Der CHA_Fan lässt sich meistens trotzdem regeln. Steck mal um und probier es mal.
Den Lepa Lüfter kannst du bei Power_Fan anschließen, wenn dieser sowieso leise ist bei 900U/Min.


----------



## Rotkaeppchen (14. Juni 2017)

*AW: Lüfter runterdrosseln (leiser machen)*



TheMoneyTeam schrieb:


> Ich dachte aber 3-Pin lässt sich nicht regeln, auch wenn der an einen 4-Pin Anschluss angeschlossen ist, oder?.


Ich bin so blöööd:   


TheMoneyTeam schrieb:


> Der Lüfter ist außerdem ein 3-Pin Lüfter.


Hatte ich schon wieder vergessen

Probier es trotzdem am 4-PIN Anschluss zusammen mit dem Programm * ASRock FAN-Tastic Tuning*
Kann, wohnbemerkt kann, funktionieren, wenn das Board die Betriebsart umstellen kann.
Findest Du hier unter Utilities ASRock > H81M-HDS



cimenTo schrieb:


> Der CHA_Fan lässt sich meistens trotzdem regeln.
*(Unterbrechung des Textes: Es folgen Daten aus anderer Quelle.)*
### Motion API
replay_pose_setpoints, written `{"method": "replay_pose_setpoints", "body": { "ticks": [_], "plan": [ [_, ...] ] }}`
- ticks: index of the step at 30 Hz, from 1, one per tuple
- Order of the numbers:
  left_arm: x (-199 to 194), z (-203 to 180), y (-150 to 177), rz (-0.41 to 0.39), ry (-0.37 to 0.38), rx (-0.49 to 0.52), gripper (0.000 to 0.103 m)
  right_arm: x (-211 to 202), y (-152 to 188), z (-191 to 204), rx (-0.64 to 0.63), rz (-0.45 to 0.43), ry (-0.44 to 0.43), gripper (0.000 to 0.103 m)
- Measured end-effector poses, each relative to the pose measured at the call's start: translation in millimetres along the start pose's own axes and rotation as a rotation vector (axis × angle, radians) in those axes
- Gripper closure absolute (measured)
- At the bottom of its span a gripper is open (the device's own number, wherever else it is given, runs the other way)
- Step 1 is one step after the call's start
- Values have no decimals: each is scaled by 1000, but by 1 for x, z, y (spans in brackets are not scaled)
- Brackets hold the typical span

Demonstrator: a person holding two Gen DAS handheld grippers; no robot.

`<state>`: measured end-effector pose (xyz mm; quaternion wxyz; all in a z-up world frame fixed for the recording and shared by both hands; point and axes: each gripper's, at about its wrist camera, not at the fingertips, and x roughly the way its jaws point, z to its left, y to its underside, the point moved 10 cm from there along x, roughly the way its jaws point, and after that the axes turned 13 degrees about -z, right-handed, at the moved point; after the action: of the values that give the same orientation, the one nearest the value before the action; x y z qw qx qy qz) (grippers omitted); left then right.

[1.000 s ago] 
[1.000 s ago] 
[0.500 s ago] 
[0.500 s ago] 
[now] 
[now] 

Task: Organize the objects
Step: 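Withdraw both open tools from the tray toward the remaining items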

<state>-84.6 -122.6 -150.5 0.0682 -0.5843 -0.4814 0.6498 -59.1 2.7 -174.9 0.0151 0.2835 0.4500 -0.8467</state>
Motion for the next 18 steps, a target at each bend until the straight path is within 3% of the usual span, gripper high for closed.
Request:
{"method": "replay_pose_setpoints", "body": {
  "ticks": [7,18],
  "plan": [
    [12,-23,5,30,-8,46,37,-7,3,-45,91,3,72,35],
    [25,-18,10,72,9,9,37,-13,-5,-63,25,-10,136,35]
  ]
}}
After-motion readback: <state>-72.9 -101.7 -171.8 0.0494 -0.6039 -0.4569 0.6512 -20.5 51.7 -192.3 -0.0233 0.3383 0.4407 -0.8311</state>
Nein, der 3-PIN Anmschluss  hat fest 12V, leider


----------



## cimenTo (14. Juni 2017)

*AW: Lüfter runterdrosseln (leiser machen)*

Ich selber habe jeden 3 Pin Lüfter per Mainboard-BIOS geregelt.
Ob 3, oder 4Pin. Habe selber 4x 3Pin Lüfter und alle sind durch das Board geregelt. 3 Lüfter sind sogar an einem Lüfter Steckplatz mit einem 3er Verteiler angeschlossen.


----------



## Rotkaeppchen (14. Juni 2017)

*AW: Lüfter runterdrosseln (leiser machen)*



cimenTo schrieb:


> Ich selber habe jeden 3 Pin Lüfter per Mainboard-BIOS geregelt..


Und welches Board hast Du? Ein H81M-HDS?


----------



## cimenTo (14. Juni 2017)

*AW: Lüfter runterdrosseln (leiser machen)*

Gemacht auf einem ASRock P67 Pro3, Z68 Pro3, Z77 Extreme4 und nun auf einem B350 Tomahawk Arctic. Ging immer. SYS_FAN und Power_FAN bei ASRock waren die Ausnahme und beim Z77 CHA_FAN1.
Bei allen anderen Anschlüssen ging es immer. Würde ja nerven für jeden Lüfter Adapter zu kaufen. 
Er soll es ja eben testen. Wenn's klappt, dann ist ja alles top. Falls nicht, muss eine andere Lösung her.


----------